J.-P. H. Ce n’est pas une question de personne. C’est un problème de méthode et d’autoritarisme, là encore. La loi Grand Paris, votée malgré tout démocratiquement, prévoyait une limite d’âge pour accéder à la présidence de la Société du Grand Paris (SGP), et un simple décret pris un mois plus tard permet d’y déroger. Quel mépris des parlementaires ! L’organisation de la première réunion de la SGP n’augure en rien d’une réelle volonté de partenariat pourtant affichée par l’État. Les collectivités locales ont été quasiment convoquées du jour au lendemain au coeur de l’été ! Et le président a été élu par des fonctionnaires de l’État, contre la candidature de Christian Favier, représentant des collectivités locales. Où est le devoir de réserve ? Ni Bertrand Delanoë ni moi-même n’avons souhaité participer à cette mascarade.
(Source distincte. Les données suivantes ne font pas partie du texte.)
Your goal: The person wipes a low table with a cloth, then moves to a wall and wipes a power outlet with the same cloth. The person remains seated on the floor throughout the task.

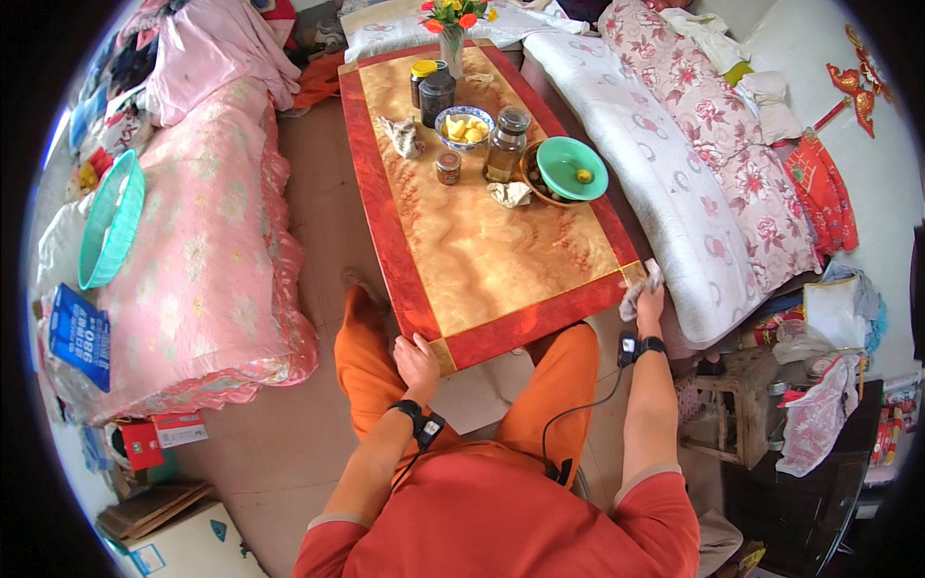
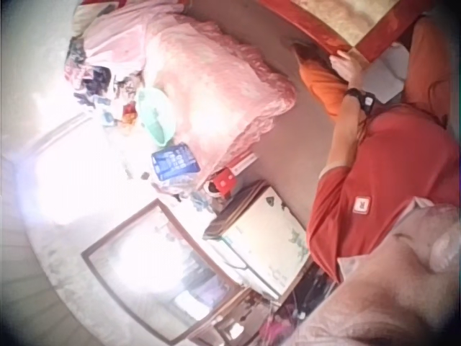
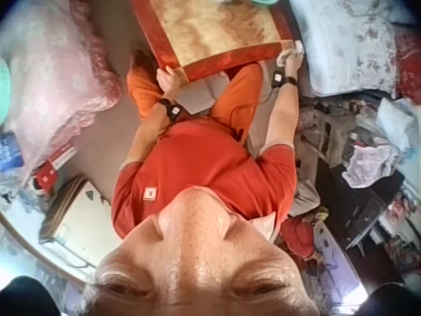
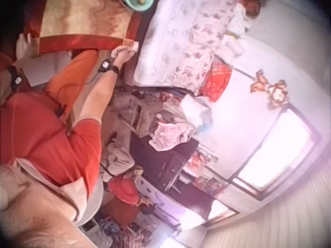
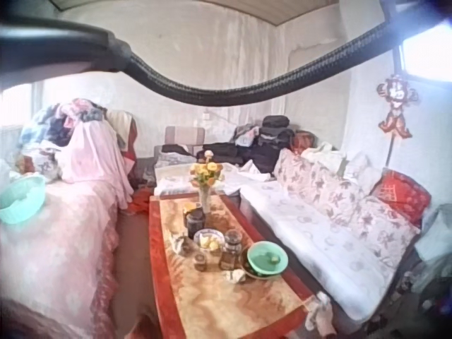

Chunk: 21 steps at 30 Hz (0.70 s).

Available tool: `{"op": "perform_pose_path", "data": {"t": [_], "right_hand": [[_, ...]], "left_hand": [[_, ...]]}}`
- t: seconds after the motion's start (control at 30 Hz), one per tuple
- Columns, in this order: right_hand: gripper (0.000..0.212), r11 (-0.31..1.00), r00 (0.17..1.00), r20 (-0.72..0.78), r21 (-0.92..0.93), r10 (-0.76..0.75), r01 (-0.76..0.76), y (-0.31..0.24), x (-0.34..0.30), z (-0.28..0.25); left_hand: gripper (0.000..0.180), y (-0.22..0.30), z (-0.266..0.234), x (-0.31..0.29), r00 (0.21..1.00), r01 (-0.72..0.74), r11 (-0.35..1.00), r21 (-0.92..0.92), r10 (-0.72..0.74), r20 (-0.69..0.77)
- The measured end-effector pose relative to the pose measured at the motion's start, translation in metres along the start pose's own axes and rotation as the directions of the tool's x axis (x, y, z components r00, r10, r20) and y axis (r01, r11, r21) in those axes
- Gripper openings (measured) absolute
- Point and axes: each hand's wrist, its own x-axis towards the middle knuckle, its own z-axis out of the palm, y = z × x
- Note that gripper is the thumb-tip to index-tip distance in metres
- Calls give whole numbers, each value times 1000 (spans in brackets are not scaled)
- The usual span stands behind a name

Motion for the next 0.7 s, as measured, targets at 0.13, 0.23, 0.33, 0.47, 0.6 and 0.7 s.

Il est clair qu’à l’avenir le président de la SGP devra donner de sérieux gages aux collectivités locales s’il souhaite que nous avancions ensemble.
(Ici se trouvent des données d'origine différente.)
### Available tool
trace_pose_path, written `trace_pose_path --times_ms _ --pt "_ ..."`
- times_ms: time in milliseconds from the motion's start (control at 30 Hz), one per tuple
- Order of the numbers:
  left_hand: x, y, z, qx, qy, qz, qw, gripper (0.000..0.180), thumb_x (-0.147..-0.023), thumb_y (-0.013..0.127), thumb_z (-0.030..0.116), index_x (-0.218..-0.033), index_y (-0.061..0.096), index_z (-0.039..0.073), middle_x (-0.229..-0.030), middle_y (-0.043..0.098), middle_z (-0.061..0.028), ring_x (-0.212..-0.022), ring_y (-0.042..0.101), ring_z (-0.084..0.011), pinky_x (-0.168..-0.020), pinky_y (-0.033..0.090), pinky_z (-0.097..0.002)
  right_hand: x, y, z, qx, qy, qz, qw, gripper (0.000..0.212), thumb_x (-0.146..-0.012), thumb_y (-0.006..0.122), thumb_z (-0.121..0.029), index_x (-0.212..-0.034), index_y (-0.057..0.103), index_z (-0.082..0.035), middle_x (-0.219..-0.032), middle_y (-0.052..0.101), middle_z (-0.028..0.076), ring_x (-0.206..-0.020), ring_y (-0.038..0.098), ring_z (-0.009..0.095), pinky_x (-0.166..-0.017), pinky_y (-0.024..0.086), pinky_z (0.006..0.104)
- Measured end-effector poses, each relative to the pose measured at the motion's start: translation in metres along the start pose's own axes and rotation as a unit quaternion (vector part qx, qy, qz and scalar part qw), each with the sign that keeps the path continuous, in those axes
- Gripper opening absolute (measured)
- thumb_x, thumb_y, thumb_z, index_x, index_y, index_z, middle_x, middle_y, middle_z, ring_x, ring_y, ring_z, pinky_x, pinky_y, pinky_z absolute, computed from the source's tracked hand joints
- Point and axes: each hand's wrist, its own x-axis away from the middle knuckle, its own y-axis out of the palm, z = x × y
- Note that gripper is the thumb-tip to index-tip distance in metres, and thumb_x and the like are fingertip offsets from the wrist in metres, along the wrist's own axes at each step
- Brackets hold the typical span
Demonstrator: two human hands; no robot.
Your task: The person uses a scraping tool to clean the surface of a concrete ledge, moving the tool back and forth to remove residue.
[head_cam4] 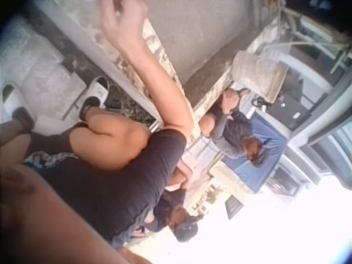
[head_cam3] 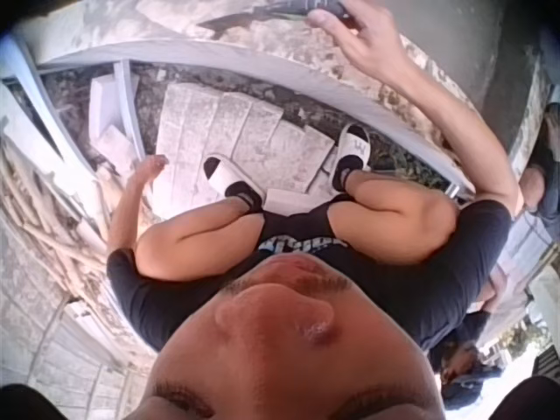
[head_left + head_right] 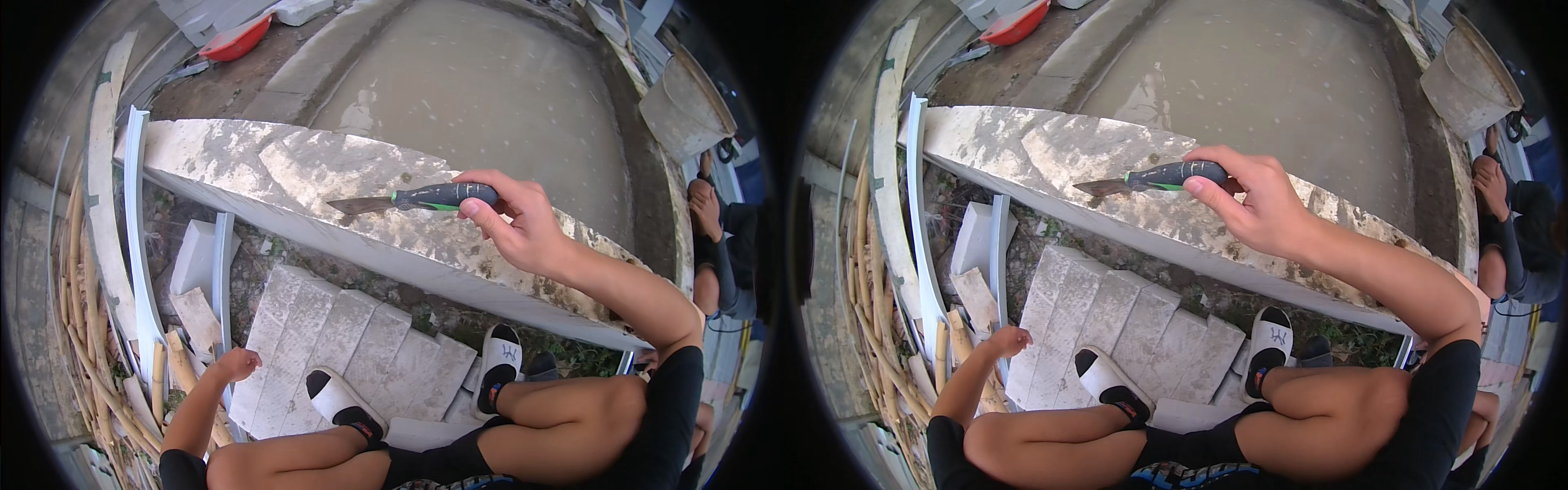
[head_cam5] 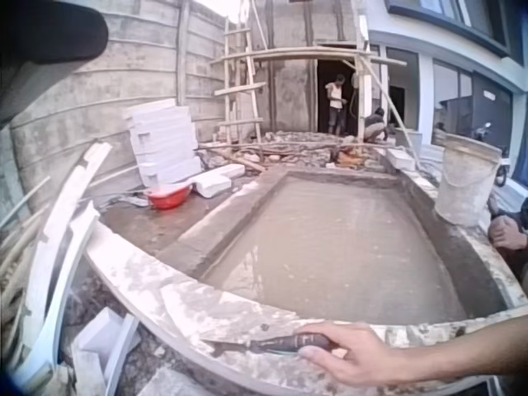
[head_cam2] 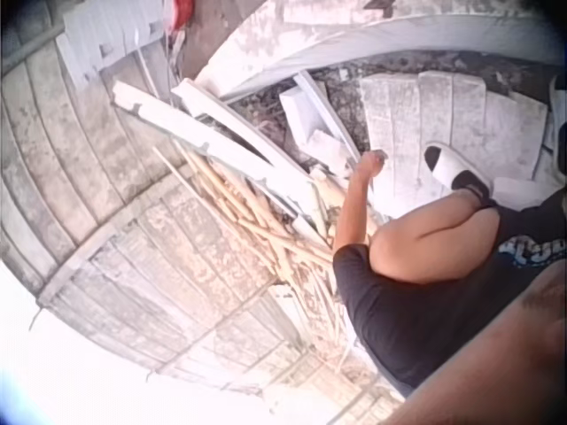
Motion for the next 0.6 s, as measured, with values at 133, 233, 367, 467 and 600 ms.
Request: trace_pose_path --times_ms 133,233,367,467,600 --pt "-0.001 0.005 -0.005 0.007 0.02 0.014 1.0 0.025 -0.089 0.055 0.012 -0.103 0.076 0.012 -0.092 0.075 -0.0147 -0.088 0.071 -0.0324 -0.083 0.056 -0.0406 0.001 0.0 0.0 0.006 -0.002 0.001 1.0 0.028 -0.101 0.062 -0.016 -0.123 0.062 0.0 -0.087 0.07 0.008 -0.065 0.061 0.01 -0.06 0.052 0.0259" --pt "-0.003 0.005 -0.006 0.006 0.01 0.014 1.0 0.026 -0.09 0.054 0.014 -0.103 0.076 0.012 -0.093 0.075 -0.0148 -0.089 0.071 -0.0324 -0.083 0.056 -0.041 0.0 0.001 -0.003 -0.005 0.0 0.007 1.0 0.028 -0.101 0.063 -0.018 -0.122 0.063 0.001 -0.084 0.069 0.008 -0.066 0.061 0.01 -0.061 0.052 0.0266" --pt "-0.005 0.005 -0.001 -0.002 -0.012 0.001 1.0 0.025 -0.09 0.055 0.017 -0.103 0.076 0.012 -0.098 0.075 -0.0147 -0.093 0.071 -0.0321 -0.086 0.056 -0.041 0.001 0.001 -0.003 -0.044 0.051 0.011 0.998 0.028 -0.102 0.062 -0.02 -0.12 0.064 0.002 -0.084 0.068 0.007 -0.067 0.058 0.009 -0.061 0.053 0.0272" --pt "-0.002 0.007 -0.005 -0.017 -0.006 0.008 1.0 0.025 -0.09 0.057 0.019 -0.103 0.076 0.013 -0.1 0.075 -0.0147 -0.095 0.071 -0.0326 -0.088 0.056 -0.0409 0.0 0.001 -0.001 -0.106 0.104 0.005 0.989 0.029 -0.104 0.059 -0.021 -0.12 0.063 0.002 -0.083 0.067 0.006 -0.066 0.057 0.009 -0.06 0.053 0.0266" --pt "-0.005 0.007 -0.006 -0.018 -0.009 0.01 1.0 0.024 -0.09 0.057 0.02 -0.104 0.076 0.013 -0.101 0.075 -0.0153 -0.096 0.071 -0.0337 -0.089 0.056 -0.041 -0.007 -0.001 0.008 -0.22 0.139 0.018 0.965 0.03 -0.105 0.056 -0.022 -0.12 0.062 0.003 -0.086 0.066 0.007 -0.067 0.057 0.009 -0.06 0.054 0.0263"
Décideurs. Voyez-vous toujours en la SGP une assemblée de « technocrates de l'Élysée qui dessineront des projets sans aucun rapport avec la réalité » ? Sous quelle forme imaginez- vous le nouveau mode de gouvernance urbaine dans le cadre du GP ?
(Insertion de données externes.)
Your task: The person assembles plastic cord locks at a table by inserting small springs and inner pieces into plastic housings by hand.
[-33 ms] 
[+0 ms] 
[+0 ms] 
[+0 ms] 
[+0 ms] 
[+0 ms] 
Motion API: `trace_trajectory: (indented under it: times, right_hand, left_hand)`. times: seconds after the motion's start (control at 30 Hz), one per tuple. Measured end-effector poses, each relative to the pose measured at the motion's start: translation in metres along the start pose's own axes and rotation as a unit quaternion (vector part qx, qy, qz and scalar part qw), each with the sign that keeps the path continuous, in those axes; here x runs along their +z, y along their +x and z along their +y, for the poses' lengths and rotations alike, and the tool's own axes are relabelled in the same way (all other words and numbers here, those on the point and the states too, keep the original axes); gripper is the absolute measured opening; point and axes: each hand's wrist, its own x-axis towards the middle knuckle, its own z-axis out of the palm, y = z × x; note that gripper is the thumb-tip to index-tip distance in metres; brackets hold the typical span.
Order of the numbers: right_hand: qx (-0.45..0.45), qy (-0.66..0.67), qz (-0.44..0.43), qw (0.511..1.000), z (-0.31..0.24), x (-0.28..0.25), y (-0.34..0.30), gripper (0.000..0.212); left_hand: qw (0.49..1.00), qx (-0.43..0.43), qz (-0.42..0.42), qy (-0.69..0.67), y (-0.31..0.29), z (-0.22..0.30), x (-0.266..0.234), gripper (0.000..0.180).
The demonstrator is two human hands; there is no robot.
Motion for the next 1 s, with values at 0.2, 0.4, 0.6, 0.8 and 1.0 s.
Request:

J.-P. H. C’est en effet un risque majeur et la participation des fonctionnaires de l’État lors du vote pour l’élection du président de la SGP renforce ce sentiment. Le développement de la métropole ne peut se résumer à une unique infrastructure de transport. Nous ne sommes plus au temps de Delouvrier [grand commis de l'État sous les IVe et Ve Républiques, NDLR], où les ingénieurs des Ponts et Chaussées dessinaient l’Île-de-France sur une page blanche. Le développement de la métropole doit être le fruit d’un projet partagé et porté par les élus désignés par les Franciliens. Il ne s’agit pas de créer un nouveau mode de gouvernance urbaine en Île-de-France : les collectivités locales font toutes preuve, depuis des siècles pour certaines, de leur légitimité et de leur identité. L’intercommunalité connaît un nouvel essor, notamment dans le coeur d’agglomération, et je m’en félicite. L’enjeu réside de mon point de vue dans la définition de partenariats contractuels multilatéraux et de lieux de définition et de partage des projets portés par chacun.
Paris Métropole, dont la Région est membre fondateur avec d’autres collectivités, constitue un bon exemple de ces instances d’échange, qui va connaître un nouveau développement. La Région a toute sa place dans ces partenariats, de par son échelle, la transversalité de son action, sa capacité d’investissement et ses compétences en matière de politiques territoriales.